> _Aim of the exercise_: Write out each line of the listing as it stands, without the images.

> _Available data_:
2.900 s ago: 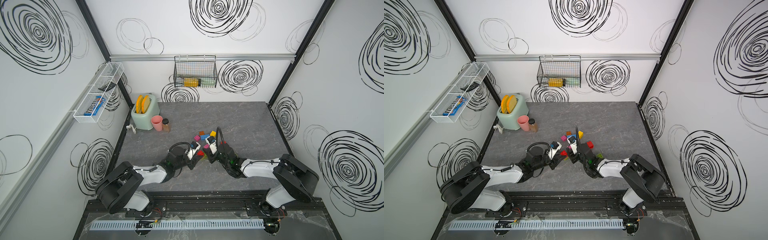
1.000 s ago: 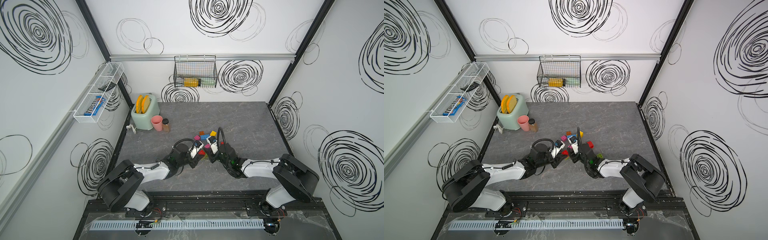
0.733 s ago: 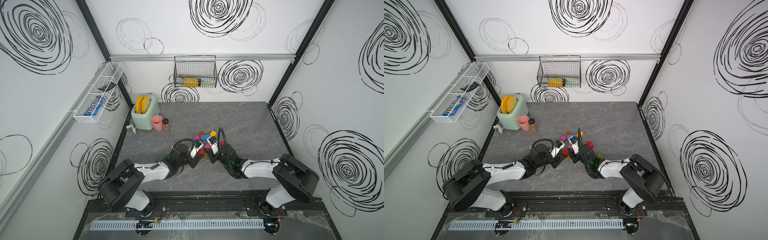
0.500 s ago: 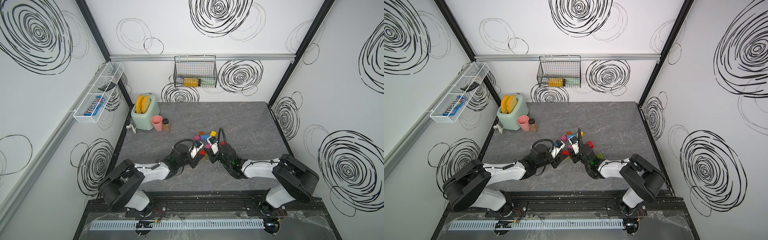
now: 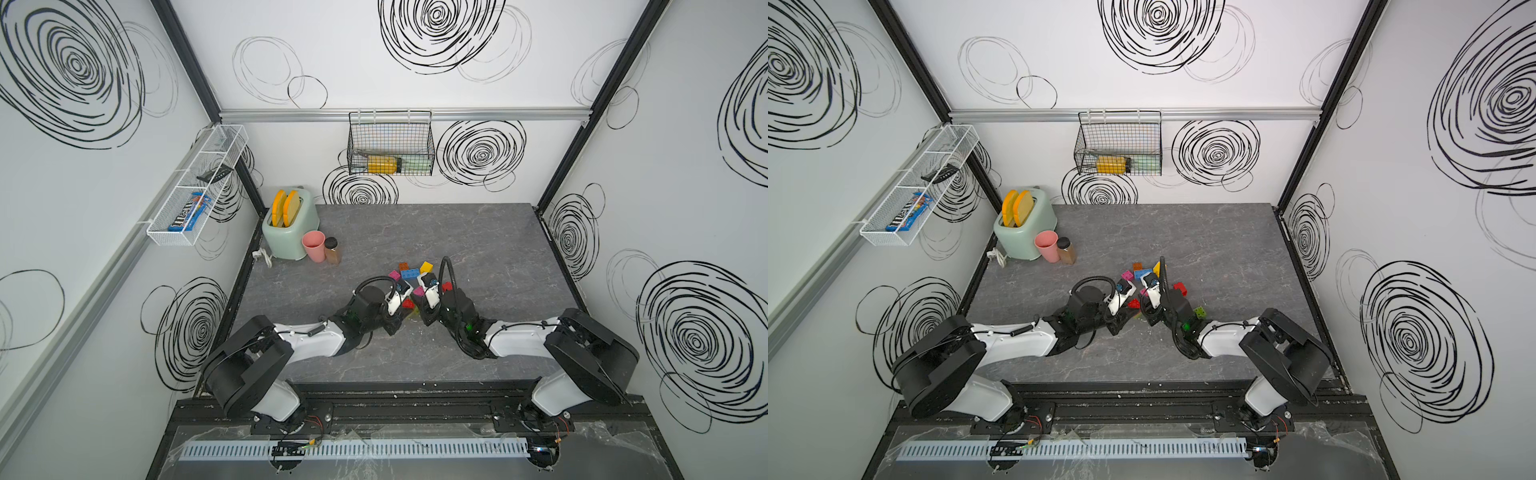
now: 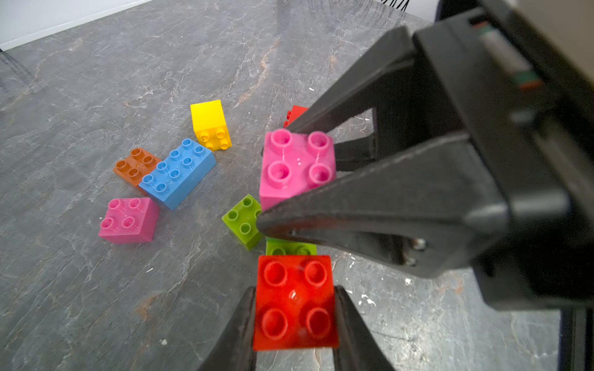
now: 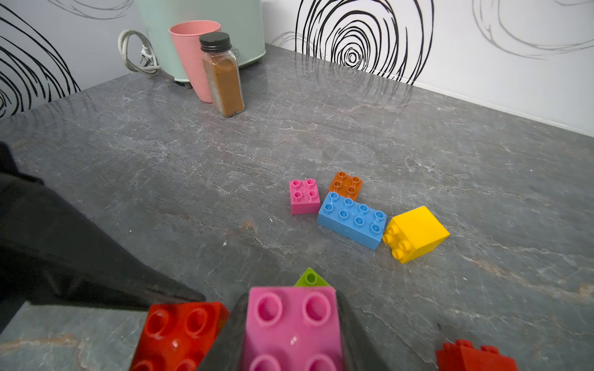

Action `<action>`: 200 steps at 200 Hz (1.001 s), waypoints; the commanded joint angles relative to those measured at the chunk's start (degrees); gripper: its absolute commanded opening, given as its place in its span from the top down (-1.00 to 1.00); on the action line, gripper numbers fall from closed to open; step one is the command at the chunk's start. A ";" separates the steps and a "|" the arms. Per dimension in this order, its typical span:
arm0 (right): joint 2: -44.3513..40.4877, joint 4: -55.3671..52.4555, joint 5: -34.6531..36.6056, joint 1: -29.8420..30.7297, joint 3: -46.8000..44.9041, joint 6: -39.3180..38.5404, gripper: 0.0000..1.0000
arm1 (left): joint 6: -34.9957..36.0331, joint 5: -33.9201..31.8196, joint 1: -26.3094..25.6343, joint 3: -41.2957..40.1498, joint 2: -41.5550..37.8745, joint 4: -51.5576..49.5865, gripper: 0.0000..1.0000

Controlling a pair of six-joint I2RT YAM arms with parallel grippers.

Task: Assemble the number 4 with lego
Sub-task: Assemble the lego brick with the lego brick.

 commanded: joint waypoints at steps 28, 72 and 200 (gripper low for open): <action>3.64 -14.31 -3.12 0.89 -3.72 1.41 1.00 | -1.64 1.37 0.42 -1.63 3.68 -10.33 1.00; 3.25 -14.19 -2.96 0.16 -3.73 1.66 1.00 | -0.98 6.00 2.11 2.75 0.08 -8.79 -0.28; 2.92 -13.86 -3.31 -0.55 -3.99 1.01 1.00 | 0.83 10.63 5.63 -10.45 2.97 31.53 -0.53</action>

> _Written answer_:
2.900 s ago: 
1.000 s ago: 
0.733 s ago: 
0.500 s ago: 
now: 
now: 
now: 

Action `<action>`: 200 steps at 200 Hz (1.001 s), waypoints; the commanded joint angles relative to those measured at the chunk's start (degrees); gripper: its absolute commanded opening, given as its place in its span from the top down (-1.00 to 1.00); on the action line, gripper numbers fall from closed to open; step one is the command at the chunk's start. A ";" separates the steps and a "|" the arms. Per dimension in this order, its typical span:
arm0 (right): joint 2: -44.3513..40.4877, joint 4: -55.3671..52.4555, joint 5: -34.6531..36.6056, joint 1: -29.8420..30.7297, joint 3: -46.8000..44.9041, joint 6: -39.3180..38.5404, gripper: 0.0000..1.0000
arm1 (left): joint 6: -34.9957..36.0331, joint 5: -33.9201..31.8196, joint 1: -26.3094..25.6343, joint 3: -41.2957..40.1498, joint 2: -41.5550..37.8745, joint 4: -51.5576..49.5865, gripper: 0.0000..1.0000

Controlling a pair of six-joint I2RT YAM arms with parallel grippers.

Task: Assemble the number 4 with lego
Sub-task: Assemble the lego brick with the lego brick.

 commanded: joint waypoints at steps 28, 72 and 200 (gripper low for open): <action>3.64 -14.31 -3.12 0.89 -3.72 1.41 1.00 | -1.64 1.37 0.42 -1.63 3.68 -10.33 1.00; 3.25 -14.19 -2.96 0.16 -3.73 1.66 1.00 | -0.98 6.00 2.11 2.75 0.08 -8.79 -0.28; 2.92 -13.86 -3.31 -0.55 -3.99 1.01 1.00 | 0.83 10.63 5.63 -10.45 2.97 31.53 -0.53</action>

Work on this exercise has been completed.